The portal billing area is split intentionally: Estimates are quote-stage documents, while Invoices are billing-stage documents. Customers should understand that they serve different purposes even if the layouts look similar.
The estimate list is the customer’s quote history. It should make it easy to spot the correct document number, the current status, and the amount before opening the detail page.
How customers use the Estimates tab
Open Estimates from the portal navigation.
Review the list view to find the right estimate by number, date, or amount.
Open the estimate detail page to review line items, quantities, totals, notes, and expiration dates.
Use the estimate as a review document before a purchase order or invoice exists.
The estimate detail page should read like a clean proposal. Customers should be able to understand what is being quoted, what discounting is already included, and what total the estimate represents.
What customers should understand about estimates
An estimate is not yet a finalized invoice.

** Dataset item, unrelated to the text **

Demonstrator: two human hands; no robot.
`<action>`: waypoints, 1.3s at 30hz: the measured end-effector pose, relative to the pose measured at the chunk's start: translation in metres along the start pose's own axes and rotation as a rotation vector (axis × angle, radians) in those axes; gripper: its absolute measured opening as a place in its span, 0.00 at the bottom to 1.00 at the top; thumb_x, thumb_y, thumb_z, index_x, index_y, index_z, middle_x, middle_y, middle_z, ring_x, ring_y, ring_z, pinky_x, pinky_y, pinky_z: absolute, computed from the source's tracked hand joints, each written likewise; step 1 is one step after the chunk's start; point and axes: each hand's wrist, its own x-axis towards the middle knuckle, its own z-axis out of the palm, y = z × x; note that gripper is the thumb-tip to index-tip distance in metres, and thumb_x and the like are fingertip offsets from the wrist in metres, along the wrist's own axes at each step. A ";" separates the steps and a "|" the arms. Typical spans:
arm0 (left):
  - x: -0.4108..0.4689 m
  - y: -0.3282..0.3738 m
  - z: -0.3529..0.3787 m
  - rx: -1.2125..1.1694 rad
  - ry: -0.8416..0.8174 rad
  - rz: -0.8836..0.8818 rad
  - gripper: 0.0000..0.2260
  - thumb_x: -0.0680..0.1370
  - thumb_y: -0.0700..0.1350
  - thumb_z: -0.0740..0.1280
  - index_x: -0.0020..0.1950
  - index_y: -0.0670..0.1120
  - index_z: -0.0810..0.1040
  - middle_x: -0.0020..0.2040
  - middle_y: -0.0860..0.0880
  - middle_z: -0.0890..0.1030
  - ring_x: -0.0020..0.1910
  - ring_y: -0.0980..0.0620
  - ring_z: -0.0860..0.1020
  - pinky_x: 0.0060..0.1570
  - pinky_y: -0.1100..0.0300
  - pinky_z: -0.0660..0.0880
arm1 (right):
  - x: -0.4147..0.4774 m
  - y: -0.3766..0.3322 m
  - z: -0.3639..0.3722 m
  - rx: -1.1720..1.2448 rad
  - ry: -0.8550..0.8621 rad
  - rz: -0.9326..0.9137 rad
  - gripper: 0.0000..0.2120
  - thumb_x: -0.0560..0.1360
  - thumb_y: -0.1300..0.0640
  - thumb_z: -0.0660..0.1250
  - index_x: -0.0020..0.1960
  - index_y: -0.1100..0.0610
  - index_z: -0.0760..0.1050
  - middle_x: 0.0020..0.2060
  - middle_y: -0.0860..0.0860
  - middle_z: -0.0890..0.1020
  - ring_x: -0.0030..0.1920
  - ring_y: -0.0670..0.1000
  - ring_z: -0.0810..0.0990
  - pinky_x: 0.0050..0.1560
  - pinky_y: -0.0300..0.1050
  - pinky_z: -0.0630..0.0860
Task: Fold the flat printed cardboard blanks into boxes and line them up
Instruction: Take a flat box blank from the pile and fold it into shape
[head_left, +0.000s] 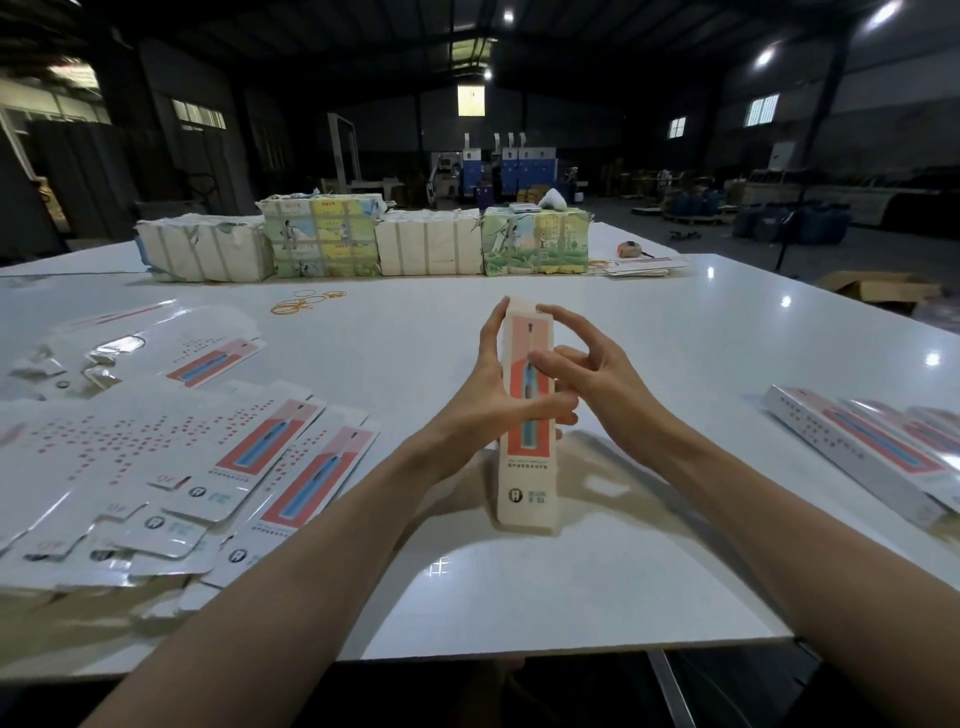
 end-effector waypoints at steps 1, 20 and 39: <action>0.001 0.000 -0.001 -0.028 -0.001 -0.027 0.50 0.73 0.45 0.81 0.78 0.71 0.49 0.67 0.57 0.72 0.57 0.50 0.84 0.47 0.58 0.84 | 0.000 0.000 0.000 -0.013 0.002 -0.001 0.23 0.80 0.46 0.72 0.73 0.38 0.71 0.53 0.55 0.88 0.54 0.62 0.86 0.58 0.65 0.83; -0.002 -0.001 0.003 -0.011 -0.065 -0.122 0.40 0.75 0.38 0.78 0.76 0.62 0.58 0.65 0.46 0.76 0.54 0.40 0.86 0.52 0.45 0.85 | 0.009 0.012 -0.009 0.062 0.226 0.096 0.11 0.85 0.57 0.65 0.65 0.59 0.79 0.46 0.57 0.88 0.47 0.62 0.88 0.47 0.50 0.86; 0.002 -0.007 -0.007 0.075 -0.095 -0.120 0.41 0.74 0.43 0.79 0.73 0.67 0.55 0.63 0.49 0.74 0.52 0.45 0.87 0.46 0.54 0.86 | 0.010 -0.003 -0.009 0.252 0.187 0.153 0.08 0.80 0.58 0.73 0.56 0.61 0.83 0.48 0.60 0.88 0.51 0.60 0.88 0.46 0.50 0.85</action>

Estimate totals can already include discount rules or promotional pricing.
Customers should use the estimate detail page to verify line items and proposed pricing before moving forward.
The invoice list is the customer’s billing history. It should immediately communicate what has been billed, what is paid, and which invoices still need attention.
How customers use the Invoices tab
Open Invoices from the portal navigation.
Use the status, due date, and paid date columns to understand which invoices are still outstanding.
Open the invoice detail page to review billing details, itemized charges, totals, and notes.
Use the detail page as the reference source when reconciling charges with your accounting team.
The invoice detail page is the billing record the customer should rely on. It should be clear enough that a buyer or accounting contact can verify what was billed without extra staff explanation.
How estimates and invoices differ
Estimate: proposed pricing, quote-stage, review before commitment.